TRAVIS CEBULA is originally from Colorado,
but currently lives, teaches, and creates in Maryland. He earned an
MFA in Writing and Poetics from Naropa University’s Jack Kerouac School
in 2009, the same year he founded Shadow Mountain Press, a small press
specializing in the creation of hand-made chapbooks of poetry.
In addition to his editing and publishing duties he dabbles in photography,
is a freelance graphic designer, teaches creative writing at The Writer’s Center in Bethesda, and is a member of the permanent
faculty at the Left Bank Writers Retreat in Paris, France.
His poems, essays, stories,
and photographs have appeared internationally in various print and on-line
journals, including New American Writing, Aufgabe, Fact-Simile, Third Coast, and Eleven Eleven,
just to name a few. He is the author of five chapbooks, including Some Exits, Some Colors
Will Touch Regardless, and, most recently, …but for a Brief Interlude at Versailles from Highway 101
Press (2011). He has written two full-length collections of poetry: Under the
Sky They Lit Cities, published by BlazeVOX Books in 2010, and Ithaca,
which is his most recent collection. It’s available now from BlazeVOX
Books. A new collaborative effort with Sarah Suzor, After the Fox, will be released in 2014 by Black Lawrence Press.
In 2011 he was gratefully
awarded the Pavel Srut Fellowship for poetry by Western Michigan University.

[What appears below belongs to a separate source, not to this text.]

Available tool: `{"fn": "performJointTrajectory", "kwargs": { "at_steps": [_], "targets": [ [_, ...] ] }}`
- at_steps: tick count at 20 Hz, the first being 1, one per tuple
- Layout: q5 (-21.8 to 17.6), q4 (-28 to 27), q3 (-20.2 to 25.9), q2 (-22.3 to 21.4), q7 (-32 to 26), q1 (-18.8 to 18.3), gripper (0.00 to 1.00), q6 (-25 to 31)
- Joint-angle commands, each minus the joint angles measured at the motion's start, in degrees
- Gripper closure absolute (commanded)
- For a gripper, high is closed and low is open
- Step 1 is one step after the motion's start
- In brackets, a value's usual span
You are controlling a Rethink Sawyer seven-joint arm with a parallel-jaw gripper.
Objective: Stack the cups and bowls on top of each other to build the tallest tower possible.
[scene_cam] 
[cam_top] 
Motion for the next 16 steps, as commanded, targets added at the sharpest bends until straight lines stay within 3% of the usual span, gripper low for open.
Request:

Current projects include the Oracle project, which is an attempt to involve artists all
over the world in an ongoing, pseudo-prophetic conversation. |
Hauntingly beautiful poem, Travis. Wonderful to have you aboard TNB.
Thank you very much, Rich. It’s an honor to be here among such great company–and I’m grateful for the kind words about the poem.
Travis
bitchen poem…
and one knows a poem is bitchen when one wishes one had written a certain line
or any number of lines ex “nocturnal urban ranting, fluid as snowflakes…”
yeah that’s bitchen…
truly,
Milo
Milo-
Thanks, man. I might be willing to trade you for “if I could, I would go back and rectify all the hatchings”
THERE’S an amazing line.
Travis
Gorgeous fluid imagery….visceral and oddly, fragile. When I was 13 I “escaped” the Iranian revolution with my family and spent some time in a company-owned Manhattan apartment. I remember looking out the window at night at the pink sky, devoid of stars, and being filled with post-apocalyptic dread, vowing never to live in NYC or any place that thought a pink sky was at all acceptable. Thank you for sharing. More please.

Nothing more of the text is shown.